Enquête

L’antibiorésistance La pandémie silencieuse

Plus nous prenons d’antibiotiques, plus la probabilité que les bactéries acquièrent des résistances augmente. Et avec elles, le nombre de patient(e)s chez qui de simples inflammations se muent en infections potentiellement mortelles s’élève. Et pourtant, malgré le danger accru d’être confrontés à des bactéries ­multirésistantes, le nombre d’antibiotiques qui disparaissent du marché suisse va croissant. Pourquoi ? Et que peut faire Swissmedic pour contrer cette tendance ?

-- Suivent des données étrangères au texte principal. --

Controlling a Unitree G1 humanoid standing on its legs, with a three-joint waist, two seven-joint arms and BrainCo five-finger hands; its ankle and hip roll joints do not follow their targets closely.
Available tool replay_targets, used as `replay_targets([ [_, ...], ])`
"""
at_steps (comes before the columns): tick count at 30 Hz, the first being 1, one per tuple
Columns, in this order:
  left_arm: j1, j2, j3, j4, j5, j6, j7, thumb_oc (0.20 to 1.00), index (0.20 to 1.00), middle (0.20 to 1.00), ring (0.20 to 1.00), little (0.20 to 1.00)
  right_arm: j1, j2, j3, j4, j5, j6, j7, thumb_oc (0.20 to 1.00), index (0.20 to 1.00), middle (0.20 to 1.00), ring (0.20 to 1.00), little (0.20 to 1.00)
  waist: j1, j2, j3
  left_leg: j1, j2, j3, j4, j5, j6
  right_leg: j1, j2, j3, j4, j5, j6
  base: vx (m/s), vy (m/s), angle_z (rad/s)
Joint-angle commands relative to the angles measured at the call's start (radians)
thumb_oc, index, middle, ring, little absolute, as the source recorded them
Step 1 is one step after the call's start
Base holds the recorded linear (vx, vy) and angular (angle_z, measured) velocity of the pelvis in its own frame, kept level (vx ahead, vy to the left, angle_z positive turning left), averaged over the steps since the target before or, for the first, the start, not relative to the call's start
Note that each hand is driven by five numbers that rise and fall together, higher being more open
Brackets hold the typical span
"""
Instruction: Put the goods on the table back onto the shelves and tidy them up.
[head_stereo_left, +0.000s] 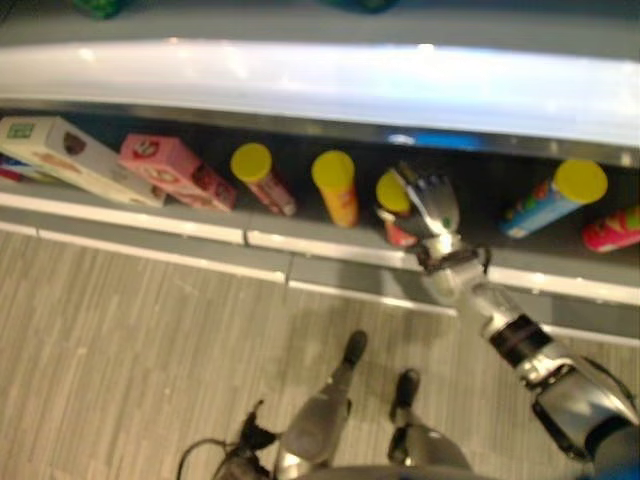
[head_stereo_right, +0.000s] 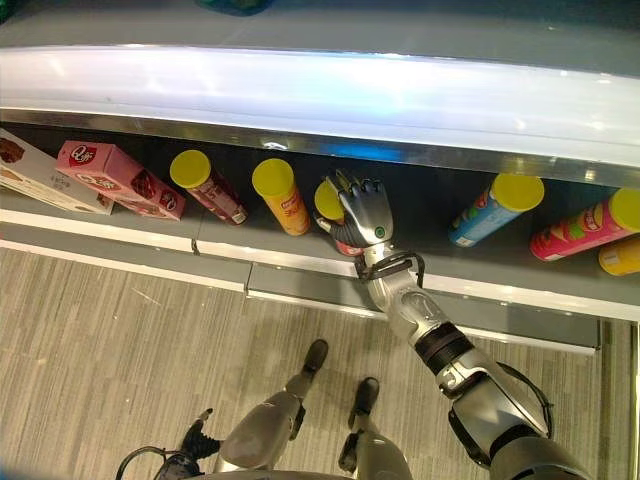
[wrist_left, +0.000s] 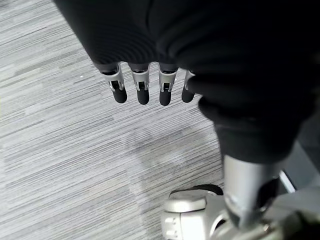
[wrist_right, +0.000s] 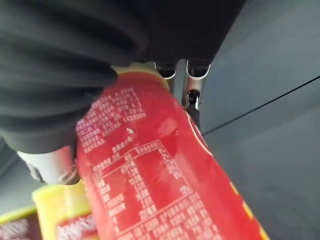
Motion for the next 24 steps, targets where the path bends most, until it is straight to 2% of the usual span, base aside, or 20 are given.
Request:
replay_targets([
  [1, -0.055, -0.059, -0.046, 0.035, 0.056, -0.023, 0.022, 1.0, 1.0, 1.0, 1.0, 1.0, -0.053, -0.017, 0.018, 0.006, -0.016, 0.017, -0.072, 0.2, 0.2, 0.2, 0.2, 0.2, 0.022, 0.023, -0.05, 0.006, -0.031, -0.038, -0.001, -0.044, -0.031, -0.064, -0.021, 0.088, 0.002, -0.001, 0.067, 0.0, 0.0, 0.0],
  [18, -0.07, -0.057, -0.077, 0.009, 0.09, -0.028, 0.034, 1.0, 1.0, 1.0, 1.0, 1.0, -0.061, -0.039, -0.049, 0.125, 0.03, 0.068, -0.195, 0.2, 0.2, 0.2, 0.2, 0.2, 0.012, 0.055, -0.061, -0.025, -0.039, -0.041, -0.001, -0.045, -0.029, -0.098, -0.025, 0.095, 0.002, 0.004, 0.07, 0.0, 0.0, 0.0],
  [24, -0.066, -0.059, -0.076, 0.009, 0.089, -0.026, 0.031, 1.0, 1.0, 1.0, 1.0, 1.0, -0.055, -0.047, -0.064, 0.135, 0.036, 0.078, -0.206, 0.2, 0.2, 0.2, 0.2, 0.2, 0.006, 0.059, -0.065, -0.027, -0.041, -0.044, -0.001, -0.046, -0.029, -0.099, -0.024, 0.093, 0.002, 0.001, 0.07, 0.0, 0.0, 0.0],
])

C’est une pandémie qui est loin de faire les gros titres. Elle tue en silence, en général derrière les portes fermées des chambres d’hôpital. Parler de ses causes n’en vaut souvent pas la peine. Un genou qui fait plus mal des mois après une opération de routine qu’avant celle-ci ou une pneumonie qui ne veut pas guérir. La raison : des infections contre lesquelles plus aucun antibiotique n’agit. Parce que la bactérie a muté et neutralisé le mécanisme d’action de toute une classe d’antibiotiques. Les coupables, ce sont nous, les humains : ces dernières décennies, nous avons pris trop d’antibiotiques et parfois même de manière inadaptée. Sans compter que les germes résistants se transmettent – ils se multiplient et se répandent rapidement partout grâce à la mondialisation. Un phénomène dont découle l’approche « One Health », qui affirme l’interdépendance de la santé environnementale et de tous les êtres vivants – même en ce qui concerne l’utilisation des antibiotiques.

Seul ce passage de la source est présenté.